I have taken it upon myself to assist men I date in making decisions concerning me by not clouding our relationship with sexual intimacy. YOU KNOW intimacy changes things. The bible says :
· That is why a man leaves his father and mother and is united to his wife, and they become one flesh. ( Genesis 2:24)
· Do you not know that he who unites himself with a prostitute is one with her in body? For it is said, The two will become one flesh. (1 Corinthians 6:16)
When you become “one flesh”, you unite yourself with someone. I don’t want unity with multiple men who after I broke up with them can't get over because we've bonded on such a deep level.
ON TOP OF ALL OF THIS.. I desire to wait not only to protect myself from a high body count, diseases, and unwanted pregnancy, but I WANT TO STICK TO MY GUNS. If I say I am going to do something I am going to do it. I DON'T LIKE PEER PRESSURE. I will not change my decision based on another person's opinion on what I should be doing with my body, the one I dedicated to God. All in all I am content in my choice and I want to inspire other women to do what they know is best. DON'T BE AFRAID TO LOSE SOMEONE BECAUSE THEY DON'T RESPECT OR LOVE YOU ENOUGH TO WAIT. Don't do something you don't want to do because you think everyone else is doing it. *side-eye* Keep your values and morals.
BE A TREASURE.
Treasures are rare and hard to find. Don't be a fast food girl. They are the quick and easy fix that is easily accesible and not hard to attain. No one looks at fast food as a delicacy or something of great value..right. lol Be worth the wait. If God is leading you to wait, trust the right man to come to you at the right time. Again, I can't tell you how many marriage proposals (ones w/o rings) I have recieved over the years. The girl guys want to take home have not been around the block and back. I would rather have that kind of positive attention and be single for just a little bit longer than to be "everybody's girl".

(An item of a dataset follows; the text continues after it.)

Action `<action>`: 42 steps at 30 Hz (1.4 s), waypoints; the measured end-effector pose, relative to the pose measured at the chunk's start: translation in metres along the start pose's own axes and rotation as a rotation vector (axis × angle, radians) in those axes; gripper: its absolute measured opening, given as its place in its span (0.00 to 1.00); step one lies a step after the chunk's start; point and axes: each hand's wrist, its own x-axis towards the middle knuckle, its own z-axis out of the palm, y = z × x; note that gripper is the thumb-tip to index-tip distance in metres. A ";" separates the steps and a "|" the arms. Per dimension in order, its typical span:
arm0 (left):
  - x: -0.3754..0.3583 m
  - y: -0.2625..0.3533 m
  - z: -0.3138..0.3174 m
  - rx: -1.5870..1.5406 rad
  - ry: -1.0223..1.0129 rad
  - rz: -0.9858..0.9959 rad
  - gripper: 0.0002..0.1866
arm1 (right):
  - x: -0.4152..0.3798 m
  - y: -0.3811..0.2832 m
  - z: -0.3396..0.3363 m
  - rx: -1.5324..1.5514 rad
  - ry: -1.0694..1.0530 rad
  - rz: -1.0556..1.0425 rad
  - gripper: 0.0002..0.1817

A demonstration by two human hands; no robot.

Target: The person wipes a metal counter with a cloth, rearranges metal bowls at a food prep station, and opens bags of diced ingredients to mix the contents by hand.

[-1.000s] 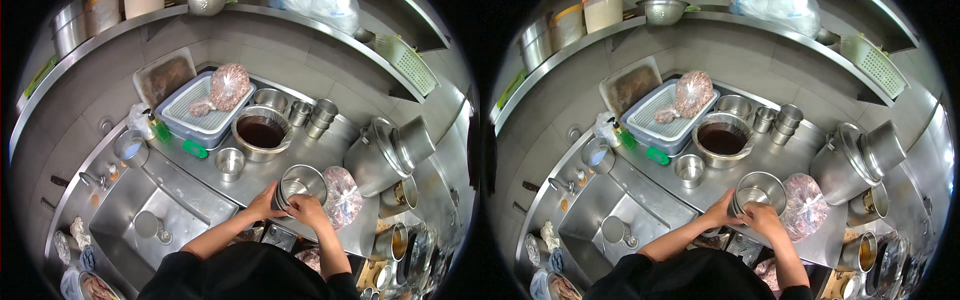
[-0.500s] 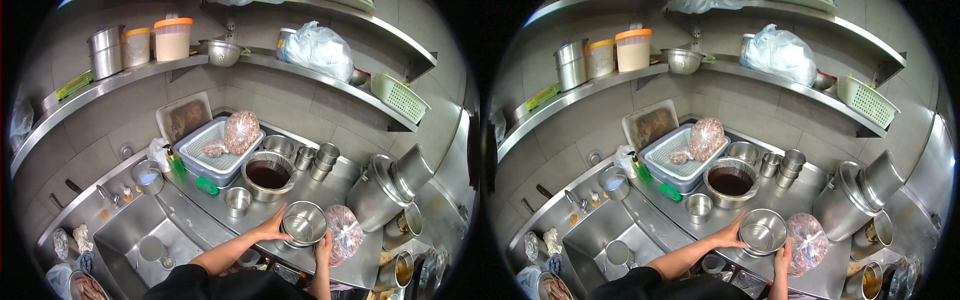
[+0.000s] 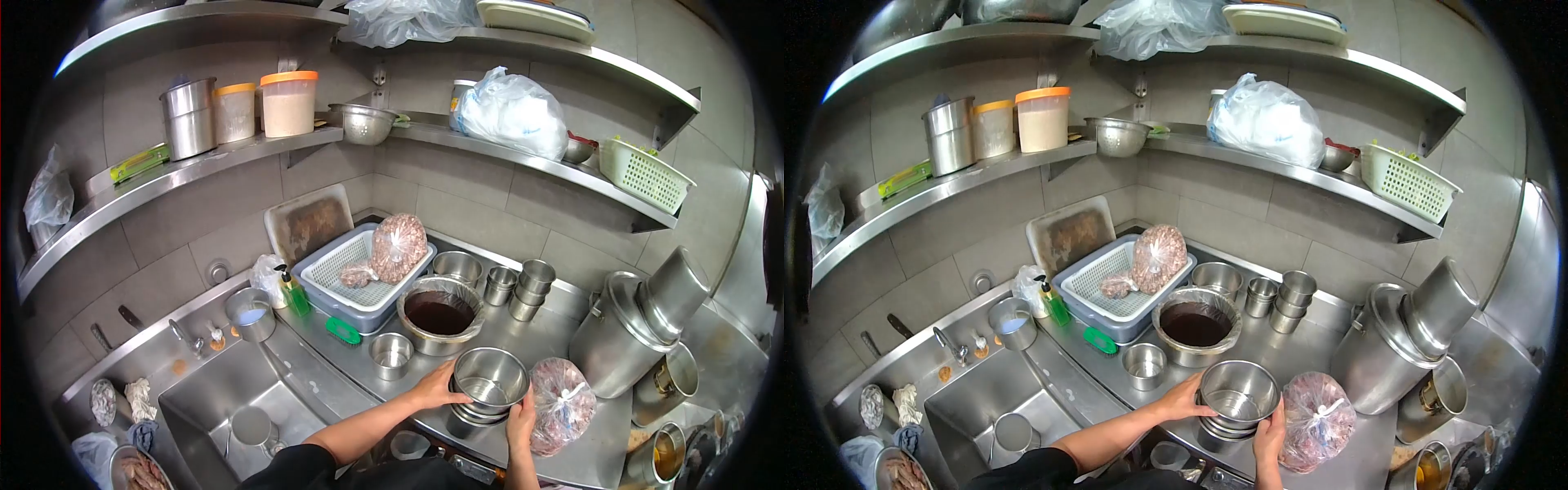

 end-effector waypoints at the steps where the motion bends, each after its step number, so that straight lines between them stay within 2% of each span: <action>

Once, I was sitting with a good guy friend telling him about a breakup I had with a guy over the fact that we were not intimate. He said, "Gab, if I was with you I woudn't mind waiting." He said, "Many guys won't say it out loud but I respect your decision and don't ever change." He didn't know those words were exactly what I needed to hear. So.. I leave those words with you. If you are waiting .."I respect your decision.. don't ever change."